Esta espécie de melomys está relacionada a um que os cientistas dizem que foi extinto no Great Barrier Reef. Fotografia pelo Auscape, UIG via Getty Images.

Esta espécie de Melomys está relacionada a o que os cientistas dizem ser o primeiro animal extinto na Grande Barreira de corais, fruto das mudanças climáticas. Fotografia pelo Auscape, UIG via Getty Images.

Um pequeno roedor que viveu apenas em uma única ilha Austrália provavelmente foi o primeiro mamífero do mundo a ser vítima das mudanças do clima, relatam os cientistas relatam.
Os melomys (Melomys rubicola) parece ter desaparecido de sua casa no leste do Estreito de Torres na Grande Barreira de Corais, dizem os cientistas. O animal foi visto pela última vez por um pescador em 2009, mas falharam tentativas de interceptar qualquer indivíduo no final de 2014 o que levou os cientistas a dizer que o animal provavelmente foi extinto.

Também chamado de rato-mosaico-de-cauda, o roedor é nomeado devido sua casa no Bramble Cay, uma pequena ilha que esta no máximo 3 metros acima do nível do mar.

Os ratos foram vistos pela primeira vez por europeus na ilha em 1845, e houve várias centenas deles lá até 1978. Mas desde 1998, parte da ilha que fica acima da maré alta diminuiu de 9,8 acres para 6,2 acres (4 hectares para 2,5 hectares). Isso significa que a vegetação da ilha tem diminuído, e os roedores perderam cerca de 97% de seu habitat.

“O fator-chave responsável pela extirpação dessa população era quase certamente a inundação oceânica da ilha e sua baixa altitude, muito provavelmente, em várias ocasiões, durante a última década, causando dramática perda de habitat e mortalidade, talvez, também direto de indivíduos”, escreveu a equipe , liderada por Ian Gynther do Departamento de Meio Ambiente e Defesa do Patrimônio de Queensland.

“Para ilhas baixas como Bramble Cay, os efeitos destrutivos dos níveis de água são extremos resultantes de eventos meteorológicos graves agravados pelos impactos das mudanças climáticas de origem antropogênicas – dirigindo a mudança de elevação do nível do mar”, acrescentam os autores.

Em todo o mundo, o nível do mar aumentou em quase 8 polegadas (20 centímetros) entre 1901 e 2010, uma taxa sem precedentes nos últimos 6 mil anos.
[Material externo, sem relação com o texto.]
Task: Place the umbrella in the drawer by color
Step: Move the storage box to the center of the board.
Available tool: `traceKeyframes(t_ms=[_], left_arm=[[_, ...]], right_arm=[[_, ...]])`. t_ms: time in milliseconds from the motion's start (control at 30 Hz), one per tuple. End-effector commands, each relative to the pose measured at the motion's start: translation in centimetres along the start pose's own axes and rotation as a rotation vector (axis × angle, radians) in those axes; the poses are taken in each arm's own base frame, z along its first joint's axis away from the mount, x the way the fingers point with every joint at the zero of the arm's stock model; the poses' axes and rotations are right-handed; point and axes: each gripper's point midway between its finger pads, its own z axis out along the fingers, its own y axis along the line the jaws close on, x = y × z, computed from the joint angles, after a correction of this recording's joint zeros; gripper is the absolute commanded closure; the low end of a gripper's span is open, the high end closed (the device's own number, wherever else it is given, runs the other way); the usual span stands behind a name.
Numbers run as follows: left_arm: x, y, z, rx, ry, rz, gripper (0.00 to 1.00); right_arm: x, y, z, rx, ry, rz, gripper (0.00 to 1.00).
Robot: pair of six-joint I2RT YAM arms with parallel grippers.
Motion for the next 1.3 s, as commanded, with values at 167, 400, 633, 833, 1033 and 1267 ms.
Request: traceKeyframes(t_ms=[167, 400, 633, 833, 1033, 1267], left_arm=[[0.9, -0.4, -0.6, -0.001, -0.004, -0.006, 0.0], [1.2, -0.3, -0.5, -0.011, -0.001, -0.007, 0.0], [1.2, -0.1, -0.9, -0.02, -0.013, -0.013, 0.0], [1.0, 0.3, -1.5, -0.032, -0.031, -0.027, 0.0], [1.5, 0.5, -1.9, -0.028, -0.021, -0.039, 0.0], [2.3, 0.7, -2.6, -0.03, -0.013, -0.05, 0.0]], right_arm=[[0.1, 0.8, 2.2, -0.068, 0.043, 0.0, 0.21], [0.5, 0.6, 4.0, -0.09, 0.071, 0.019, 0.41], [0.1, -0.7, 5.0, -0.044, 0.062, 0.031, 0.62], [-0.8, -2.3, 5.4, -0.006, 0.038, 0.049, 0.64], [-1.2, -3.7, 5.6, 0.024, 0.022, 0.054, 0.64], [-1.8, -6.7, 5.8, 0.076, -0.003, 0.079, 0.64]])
E ao redor do Estreito de Torres, o nível do mar subiu a quase o dobro da taxa média global entre 1993 e 2014. (Saiba mais sobre a elevação dos mares)

Este pequeno mamífero é, portanto, apenas a primeira de muitas espécies que enfrentam significativos riscos devido a um clima mais quente, advertem os autores.
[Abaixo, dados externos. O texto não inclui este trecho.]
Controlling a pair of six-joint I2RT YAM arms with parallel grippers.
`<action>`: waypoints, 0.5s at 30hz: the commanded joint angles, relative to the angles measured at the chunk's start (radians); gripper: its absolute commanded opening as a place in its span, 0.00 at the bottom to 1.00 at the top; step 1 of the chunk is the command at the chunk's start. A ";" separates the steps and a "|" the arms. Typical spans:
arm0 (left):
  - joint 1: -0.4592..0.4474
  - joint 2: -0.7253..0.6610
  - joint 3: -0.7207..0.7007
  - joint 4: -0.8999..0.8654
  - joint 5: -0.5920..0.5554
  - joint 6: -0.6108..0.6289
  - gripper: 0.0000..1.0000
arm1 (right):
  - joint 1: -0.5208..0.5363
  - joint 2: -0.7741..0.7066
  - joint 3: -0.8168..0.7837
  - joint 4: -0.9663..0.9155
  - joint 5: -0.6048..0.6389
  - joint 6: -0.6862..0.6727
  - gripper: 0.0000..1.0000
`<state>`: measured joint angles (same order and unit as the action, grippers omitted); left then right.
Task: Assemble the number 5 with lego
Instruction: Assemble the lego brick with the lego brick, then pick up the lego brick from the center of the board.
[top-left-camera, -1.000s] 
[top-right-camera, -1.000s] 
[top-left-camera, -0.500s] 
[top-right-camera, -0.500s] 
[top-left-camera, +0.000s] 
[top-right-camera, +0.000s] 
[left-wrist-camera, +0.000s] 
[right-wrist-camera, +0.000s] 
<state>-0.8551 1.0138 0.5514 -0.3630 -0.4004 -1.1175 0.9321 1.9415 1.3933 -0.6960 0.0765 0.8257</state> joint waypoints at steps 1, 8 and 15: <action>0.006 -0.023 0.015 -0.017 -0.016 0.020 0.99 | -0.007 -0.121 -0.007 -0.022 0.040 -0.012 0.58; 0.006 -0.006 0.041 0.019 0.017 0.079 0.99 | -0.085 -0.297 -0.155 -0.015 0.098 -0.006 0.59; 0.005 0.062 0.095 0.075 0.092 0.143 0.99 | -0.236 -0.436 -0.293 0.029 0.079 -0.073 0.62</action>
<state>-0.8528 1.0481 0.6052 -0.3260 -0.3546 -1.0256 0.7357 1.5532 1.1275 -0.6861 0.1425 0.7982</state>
“Nós sabíamos que alguma coisa tinha que ser primeiro, mas isso ainda é uma notícia impressionante”, diz Lee Hannah, um cientista sênior para a mudança climática com a Conservation International.

Hannah publicou estudos sugerindo que um em cada cinco espécies podem estar em risco nas mudanças climáticas. Aqueles em pequenas ilhas e montanhas são os mais ameaçados, já que eles têm poucos lugares para ir quando as coisas mudam, observa.
“Certamente algumas espécies serão beneficiadas com a mudança climática, mas a maioria vai ter intervalos reduzidos”, acrescenta Hannah.

Ainda assim, as pessoas podem trabalhar para mitigar os piores impactos, diz ele, através da concepção de áreas protegidas que podem acomodar mudanças climáticas, realocando animais selvagens, conforme necessário e pela redução das emissões de gases de efeito estufa. “Esta espécie poderia ter sido salva”, diz ele.